Sorting environment variables in DataStage

The following environment variables are concerned with how DataStage® automatically sorts data.

APT_NO_SORT_INSERTION environment variable in DataStage

Set the APT_NO_SORT_INSERTION environment variable to prevent the automatic insertion of sort components in your job to optimize the performance of the operators in your data flow.

DataStage automatically inserts sort components in your job to optimize the performance of the operators in your data flow. Set APT_NO_SORT_INSERTION to prevent this automatic insertion.

APT_SORT_INSERTION_CHECK_ONLY environment variable in DataStage

Set the APT_SORT_INSERTION_CHECK_ONLY environment variable so that sorts just check that the order is correct, rather than actually sorting, when sorts are inserted automatically by DataStage.

This is a better alternative to shutting partitioning and sorting insertion off using APT_NO_PART_INSERTION and APT_NO_SORT_INSERTION.

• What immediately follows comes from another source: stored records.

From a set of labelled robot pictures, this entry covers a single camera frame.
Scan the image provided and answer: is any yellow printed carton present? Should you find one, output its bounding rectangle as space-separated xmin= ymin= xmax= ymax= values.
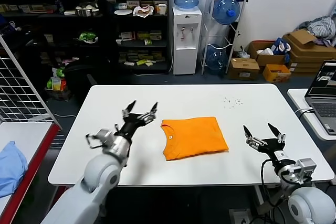
xmin=262 ymin=64 xmax=292 ymax=83

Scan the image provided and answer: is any grey laptop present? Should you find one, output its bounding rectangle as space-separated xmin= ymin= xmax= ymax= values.
xmin=304 ymin=60 xmax=336 ymax=136

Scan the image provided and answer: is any small white side table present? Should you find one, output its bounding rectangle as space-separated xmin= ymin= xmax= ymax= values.
xmin=287 ymin=88 xmax=336 ymax=141

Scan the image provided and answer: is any black office chair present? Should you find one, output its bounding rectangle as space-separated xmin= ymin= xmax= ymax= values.
xmin=63 ymin=58 xmax=114 ymax=99

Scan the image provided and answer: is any yellow green carton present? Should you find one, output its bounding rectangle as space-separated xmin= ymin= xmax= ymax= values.
xmin=136 ymin=31 xmax=163 ymax=41

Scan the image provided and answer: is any clear plastic bag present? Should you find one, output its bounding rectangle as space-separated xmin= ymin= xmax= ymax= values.
xmin=238 ymin=46 xmax=250 ymax=59

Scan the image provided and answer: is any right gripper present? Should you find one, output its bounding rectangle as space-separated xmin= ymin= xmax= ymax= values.
xmin=243 ymin=122 xmax=287 ymax=161

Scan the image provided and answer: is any large cardboard box with flap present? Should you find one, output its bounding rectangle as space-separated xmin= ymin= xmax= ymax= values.
xmin=282 ymin=29 xmax=336 ymax=54

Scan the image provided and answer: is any orange t-shirt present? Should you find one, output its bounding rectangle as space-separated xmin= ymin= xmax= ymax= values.
xmin=160 ymin=116 xmax=229 ymax=162

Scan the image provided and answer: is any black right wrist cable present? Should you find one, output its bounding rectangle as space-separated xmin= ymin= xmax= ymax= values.
xmin=260 ymin=158 xmax=279 ymax=206

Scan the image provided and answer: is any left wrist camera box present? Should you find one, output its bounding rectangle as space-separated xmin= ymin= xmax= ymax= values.
xmin=91 ymin=129 xmax=113 ymax=154

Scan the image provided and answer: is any white red medicine box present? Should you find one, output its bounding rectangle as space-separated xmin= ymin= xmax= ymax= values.
xmin=120 ymin=31 xmax=137 ymax=42

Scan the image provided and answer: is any blue bag with white handles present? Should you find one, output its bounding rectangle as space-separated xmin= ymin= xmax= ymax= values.
xmin=272 ymin=37 xmax=292 ymax=56

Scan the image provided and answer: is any white wire jug rack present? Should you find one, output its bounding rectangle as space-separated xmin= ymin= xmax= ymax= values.
xmin=201 ymin=0 xmax=251 ymax=76

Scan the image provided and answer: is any flat cardboard box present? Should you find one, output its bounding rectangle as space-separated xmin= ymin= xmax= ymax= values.
xmin=288 ymin=51 xmax=336 ymax=65
xmin=288 ymin=62 xmax=325 ymax=70

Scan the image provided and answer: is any light blue cloth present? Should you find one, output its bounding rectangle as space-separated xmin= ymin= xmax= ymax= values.
xmin=0 ymin=141 xmax=29 ymax=198

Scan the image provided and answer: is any white laptop charger cable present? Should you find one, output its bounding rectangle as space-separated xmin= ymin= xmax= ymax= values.
xmin=293 ymin=107 xmax=313 ymax=115

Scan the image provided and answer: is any grey blue clothes pile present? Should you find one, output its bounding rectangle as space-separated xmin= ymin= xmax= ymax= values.
xmin=297 ymin=16 xmax=336 ymax=47

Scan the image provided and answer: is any yellow orange snack bag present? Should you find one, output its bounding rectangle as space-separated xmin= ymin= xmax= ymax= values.
xmin=47 ymin=77 xmax=67 ymax=91

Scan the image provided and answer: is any white water dispenser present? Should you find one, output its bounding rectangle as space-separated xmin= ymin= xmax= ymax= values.
xmin=172 ymin=6 xmax=203 ymax=76

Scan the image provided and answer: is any grey floor socket box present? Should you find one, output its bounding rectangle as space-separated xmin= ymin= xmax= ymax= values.
xmin=229 ymin=209 xmax=253 ymax=224

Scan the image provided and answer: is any closed labelled cardboard box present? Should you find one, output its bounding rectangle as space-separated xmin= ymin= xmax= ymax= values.
xmin=227 ymin=58 xmax=260 ymax=82

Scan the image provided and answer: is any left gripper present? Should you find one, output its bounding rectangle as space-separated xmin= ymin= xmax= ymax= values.
xmin=117 ymin=100 xmax=159 ymax=141

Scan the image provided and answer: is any white table with red edge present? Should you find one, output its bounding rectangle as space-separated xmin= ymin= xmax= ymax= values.
xmin=0 ymin=122 xmax=63 ymax=224

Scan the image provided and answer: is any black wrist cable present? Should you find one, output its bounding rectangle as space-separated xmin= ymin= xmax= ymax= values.
xmin=85 ymin=133 xmax=104 ymax=150
xmin=260 ymin=158 xmax=279 ymax=206

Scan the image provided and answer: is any black shelving unit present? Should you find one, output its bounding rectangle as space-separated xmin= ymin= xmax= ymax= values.
xmin=0 ymin=0 xmax=170 ymax=76

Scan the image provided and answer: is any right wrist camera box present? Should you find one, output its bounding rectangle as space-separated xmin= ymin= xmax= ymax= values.
xmin=296 ymin=157 xmax=318 ymax=184

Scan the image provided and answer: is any open cardboard box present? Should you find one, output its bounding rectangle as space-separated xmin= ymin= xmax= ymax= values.
xmin=248 ymin=40 xmax=287 ymax=68

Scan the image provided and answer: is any steel pot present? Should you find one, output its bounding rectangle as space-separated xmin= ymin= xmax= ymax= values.
xmin=75 ymin=1 xmax=100 ymax=17

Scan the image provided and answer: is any white plastic bag with red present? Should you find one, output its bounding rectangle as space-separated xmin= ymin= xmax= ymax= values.
xmin=133 ymin=5 xmax=155 ymax=19

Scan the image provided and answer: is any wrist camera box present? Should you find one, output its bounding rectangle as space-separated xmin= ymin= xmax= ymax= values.
xmin=91 ymin=129 xmax=113 ymax=154
xmin=296 ymin=157 xmax=318 ymax=184

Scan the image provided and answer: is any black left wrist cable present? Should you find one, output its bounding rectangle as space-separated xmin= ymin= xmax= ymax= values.
xmin=85 ymin=133 xmax=104 ymax=150

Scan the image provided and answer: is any green produce bag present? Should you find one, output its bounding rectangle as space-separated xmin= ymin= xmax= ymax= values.
xmin=79 ymin=32 xmax=98 ymax=44

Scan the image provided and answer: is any white wire grid panel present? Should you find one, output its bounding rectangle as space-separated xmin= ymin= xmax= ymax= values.
xmin=0 ymin=36 xmax=61 ymax=130

APT_TSORT_NO_OPTIMIZE_BOUNDED environment variable in DataStage

Set the APT_TSORT_NO_OPTIMIZE_BOUNDED environment variable to prevent the optimization of bounded length fields by the tsort operator.

By default the tsort operator optimizes bounded length fields by converting them to variable length before the sort and converts them back to bounded length after the sort. For records with many bounded fields where the actual size of the data is much smaller than the upper bound the optimization results in a large reduction of disk I/O.

For records that do not have large differences between data size and upper bound of bounded length fields, this optimization often causes slower sort performance. In this situation, set the APT_TSORT_NO_OPTIMIZE_BOUNDED environment variable to disable the optimization.

Setting the APT_TSORT_NO_OPTIMIZE_BOUNDED environment variable when APT_OLD_BOUNDED_LENGTH is set has no effect as APT_OLD_BOUNDED_LENGTH also disables the bounded length optimization.

APT_TSORT_STRESS_BLOCKSIZE environment variable in DataStage

Set the APT_TSORT_STRESS_BLOCKSIZE environment variable to specify the size of the shared memory block used to pass data between the write, sort, and merge processes.